§ Required work
Your answer should consist solely of the lines from the first line of the data through the line with "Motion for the", each reproduced exactly.

§ Supplied material
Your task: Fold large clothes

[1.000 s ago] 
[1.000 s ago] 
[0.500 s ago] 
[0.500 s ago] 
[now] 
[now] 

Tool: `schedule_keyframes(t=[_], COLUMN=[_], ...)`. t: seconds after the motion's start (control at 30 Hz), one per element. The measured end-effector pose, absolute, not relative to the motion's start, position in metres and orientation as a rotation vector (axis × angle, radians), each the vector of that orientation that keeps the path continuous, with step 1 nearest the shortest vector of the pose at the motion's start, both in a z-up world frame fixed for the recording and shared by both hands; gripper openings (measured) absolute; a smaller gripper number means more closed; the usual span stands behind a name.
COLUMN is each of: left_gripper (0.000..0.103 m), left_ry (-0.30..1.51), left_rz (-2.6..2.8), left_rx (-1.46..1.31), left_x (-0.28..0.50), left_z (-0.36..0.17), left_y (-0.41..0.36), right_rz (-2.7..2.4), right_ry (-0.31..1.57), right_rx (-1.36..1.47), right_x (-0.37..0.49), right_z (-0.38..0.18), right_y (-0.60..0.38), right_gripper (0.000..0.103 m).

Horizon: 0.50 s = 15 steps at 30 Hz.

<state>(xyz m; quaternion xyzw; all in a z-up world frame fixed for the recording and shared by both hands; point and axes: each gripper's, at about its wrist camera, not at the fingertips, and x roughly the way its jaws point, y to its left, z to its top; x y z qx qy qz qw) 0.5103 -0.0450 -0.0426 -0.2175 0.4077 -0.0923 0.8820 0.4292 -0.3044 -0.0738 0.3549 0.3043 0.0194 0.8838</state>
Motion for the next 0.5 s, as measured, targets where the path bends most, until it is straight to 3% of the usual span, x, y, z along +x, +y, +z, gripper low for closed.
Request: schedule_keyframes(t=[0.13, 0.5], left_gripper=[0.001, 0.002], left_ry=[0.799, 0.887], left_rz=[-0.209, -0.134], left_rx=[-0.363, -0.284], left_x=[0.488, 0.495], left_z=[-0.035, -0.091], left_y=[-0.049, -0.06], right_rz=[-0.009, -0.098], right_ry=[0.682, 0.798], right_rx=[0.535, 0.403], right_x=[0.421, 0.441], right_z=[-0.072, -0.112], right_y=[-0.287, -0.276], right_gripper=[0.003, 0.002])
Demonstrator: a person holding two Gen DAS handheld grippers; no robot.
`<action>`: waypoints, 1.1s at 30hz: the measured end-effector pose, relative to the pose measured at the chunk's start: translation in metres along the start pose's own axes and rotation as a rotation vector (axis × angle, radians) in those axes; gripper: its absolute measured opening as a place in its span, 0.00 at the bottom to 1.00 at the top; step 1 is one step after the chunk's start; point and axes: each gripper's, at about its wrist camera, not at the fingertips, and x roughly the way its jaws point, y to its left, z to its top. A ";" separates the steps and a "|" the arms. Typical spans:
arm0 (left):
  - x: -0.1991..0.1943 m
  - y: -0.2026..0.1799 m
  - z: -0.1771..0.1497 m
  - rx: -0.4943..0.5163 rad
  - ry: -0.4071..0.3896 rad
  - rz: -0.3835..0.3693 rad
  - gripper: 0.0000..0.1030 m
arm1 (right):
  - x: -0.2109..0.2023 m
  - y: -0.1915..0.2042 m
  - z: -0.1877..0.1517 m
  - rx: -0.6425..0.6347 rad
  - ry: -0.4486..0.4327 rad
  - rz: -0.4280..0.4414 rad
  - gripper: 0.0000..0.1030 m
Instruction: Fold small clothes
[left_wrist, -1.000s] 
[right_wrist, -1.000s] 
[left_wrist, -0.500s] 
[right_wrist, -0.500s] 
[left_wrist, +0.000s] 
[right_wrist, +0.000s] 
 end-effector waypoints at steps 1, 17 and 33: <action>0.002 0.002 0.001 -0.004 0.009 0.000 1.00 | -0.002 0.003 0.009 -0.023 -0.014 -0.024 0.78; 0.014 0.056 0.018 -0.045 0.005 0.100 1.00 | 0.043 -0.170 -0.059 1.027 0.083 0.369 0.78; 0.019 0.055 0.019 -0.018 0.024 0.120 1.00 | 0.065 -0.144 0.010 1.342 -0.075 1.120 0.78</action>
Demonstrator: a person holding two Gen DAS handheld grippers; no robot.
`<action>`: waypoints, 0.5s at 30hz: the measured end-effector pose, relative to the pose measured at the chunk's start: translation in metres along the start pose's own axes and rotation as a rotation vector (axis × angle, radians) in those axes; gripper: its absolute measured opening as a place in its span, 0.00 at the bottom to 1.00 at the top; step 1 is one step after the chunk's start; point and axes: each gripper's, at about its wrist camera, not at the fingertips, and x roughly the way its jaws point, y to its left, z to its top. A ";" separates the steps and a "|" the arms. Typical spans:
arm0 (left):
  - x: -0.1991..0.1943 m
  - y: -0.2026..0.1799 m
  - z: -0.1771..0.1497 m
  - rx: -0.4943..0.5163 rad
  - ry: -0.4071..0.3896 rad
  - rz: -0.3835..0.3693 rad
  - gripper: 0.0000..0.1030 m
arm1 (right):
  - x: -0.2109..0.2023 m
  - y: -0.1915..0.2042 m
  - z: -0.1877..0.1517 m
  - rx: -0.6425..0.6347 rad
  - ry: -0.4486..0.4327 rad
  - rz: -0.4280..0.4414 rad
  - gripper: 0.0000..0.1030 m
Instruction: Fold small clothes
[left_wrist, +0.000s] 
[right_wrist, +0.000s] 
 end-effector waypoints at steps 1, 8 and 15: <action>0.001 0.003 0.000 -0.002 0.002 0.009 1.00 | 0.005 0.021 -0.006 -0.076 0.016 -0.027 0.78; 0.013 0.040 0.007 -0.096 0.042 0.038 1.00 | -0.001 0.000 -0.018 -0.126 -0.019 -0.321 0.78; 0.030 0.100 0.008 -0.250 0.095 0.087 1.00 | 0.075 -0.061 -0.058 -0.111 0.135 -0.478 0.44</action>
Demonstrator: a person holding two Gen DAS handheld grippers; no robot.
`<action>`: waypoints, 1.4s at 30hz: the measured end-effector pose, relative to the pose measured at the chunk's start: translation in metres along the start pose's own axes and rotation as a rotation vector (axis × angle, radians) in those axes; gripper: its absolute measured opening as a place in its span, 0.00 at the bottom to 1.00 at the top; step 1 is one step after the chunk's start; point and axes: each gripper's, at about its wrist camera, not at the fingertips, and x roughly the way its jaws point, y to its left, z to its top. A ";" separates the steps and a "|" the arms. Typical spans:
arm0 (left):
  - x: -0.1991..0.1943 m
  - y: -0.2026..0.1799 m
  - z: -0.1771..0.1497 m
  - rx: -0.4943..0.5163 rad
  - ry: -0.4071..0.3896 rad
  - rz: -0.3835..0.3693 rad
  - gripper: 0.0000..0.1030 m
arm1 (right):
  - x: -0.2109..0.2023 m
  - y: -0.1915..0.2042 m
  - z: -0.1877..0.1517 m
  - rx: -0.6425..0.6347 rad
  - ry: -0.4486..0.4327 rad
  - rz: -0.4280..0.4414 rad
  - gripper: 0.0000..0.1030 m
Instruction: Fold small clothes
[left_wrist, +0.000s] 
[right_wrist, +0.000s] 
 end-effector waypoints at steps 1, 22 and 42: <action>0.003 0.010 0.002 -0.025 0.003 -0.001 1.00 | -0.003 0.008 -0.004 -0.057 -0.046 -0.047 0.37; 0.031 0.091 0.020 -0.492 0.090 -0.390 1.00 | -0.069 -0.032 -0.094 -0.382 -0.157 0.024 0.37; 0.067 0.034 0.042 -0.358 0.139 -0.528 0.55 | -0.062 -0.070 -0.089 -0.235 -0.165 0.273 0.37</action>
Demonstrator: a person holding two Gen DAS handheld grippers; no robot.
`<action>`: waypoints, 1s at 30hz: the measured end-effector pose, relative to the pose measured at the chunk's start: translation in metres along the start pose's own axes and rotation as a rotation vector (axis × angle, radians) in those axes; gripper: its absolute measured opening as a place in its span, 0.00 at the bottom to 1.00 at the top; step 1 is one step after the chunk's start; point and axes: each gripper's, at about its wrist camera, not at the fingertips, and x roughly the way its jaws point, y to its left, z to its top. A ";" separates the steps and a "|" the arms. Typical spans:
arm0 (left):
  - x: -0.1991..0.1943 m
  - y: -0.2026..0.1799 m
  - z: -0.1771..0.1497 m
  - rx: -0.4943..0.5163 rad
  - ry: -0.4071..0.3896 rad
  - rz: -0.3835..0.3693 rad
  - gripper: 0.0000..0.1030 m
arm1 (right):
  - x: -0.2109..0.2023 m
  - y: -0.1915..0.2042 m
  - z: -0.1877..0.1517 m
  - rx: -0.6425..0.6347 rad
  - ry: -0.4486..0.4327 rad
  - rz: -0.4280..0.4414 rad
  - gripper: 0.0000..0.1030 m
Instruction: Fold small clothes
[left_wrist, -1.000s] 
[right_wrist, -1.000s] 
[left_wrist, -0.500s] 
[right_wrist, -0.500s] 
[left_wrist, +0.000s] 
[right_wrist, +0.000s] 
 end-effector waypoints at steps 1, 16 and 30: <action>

§ Result of this task
Your task: Fold large clothes

[1.000 s ago] 
[1.000 s ago] 
[0.500 s ago] 
[0.500 s ago] 
[now] 
[now] 

Tool: `schedule_keyframes(t=[_], COLUMN=[_], ...)`. t: seconds after the motion's start (control at 30 Hz), one per element. The measured end-effector pose, absolute, not relative to the motion's start, position in metres and orientation as a rotation vector (axis × angle, radians), each the vector of that orientation that keeps the path continuous, with step 1 nearest the shortest vector of the pose at the motion's start, both in a z-up world frame fixed for the recording and shared by both hands; gripper openings (measured) absolute; a smaller gripper number means more closed; the usual span stands behind a name.
COLUMN is each of: left_gripper (0.000..0.103 m), left_ry (-0.30..1.51), left_rz (-2.6..2.8), left_rx (-1.46..1.31), left_x (-0.28..0.50), left_z (-0.36..0.17), left_y (-0.41..0.36), right_rz (-2.7..2.4), right_ry (-0.31..1.57), right_rx (-1.36..1.47), right_x (-0.37..0.49), right_z (-0.38..0.18), right_y (-0.60..0.38), right_gripper (0.000..0.103 m).

Horizon: 0.50 s = 15 steps at 30 Hz.

<state>(xyz m; quaternion xyzw; all in a z-up world frame fixed for the recording and shared by both hands; point and axes: each gripper's, at about its wrist camera, not at the fingertips, and x roughly the way its jaws point, y to its left, z to its top; x y z qx qy qz qw) 0.5103 -0.0450 -0.0426 -0.2175 0.4077 -0.0923 0.8820 0.4292 -0.3044 -0.0738 0.3549 0.3043 0.0194 0.8838</state>
Motion for the next 0.5 s, as measured, targets where the path bends most, until it is straight to 3% of the usual span, x, y, z along +x, +y, +z, gripper low for closed.

The answer to this exercise is complete.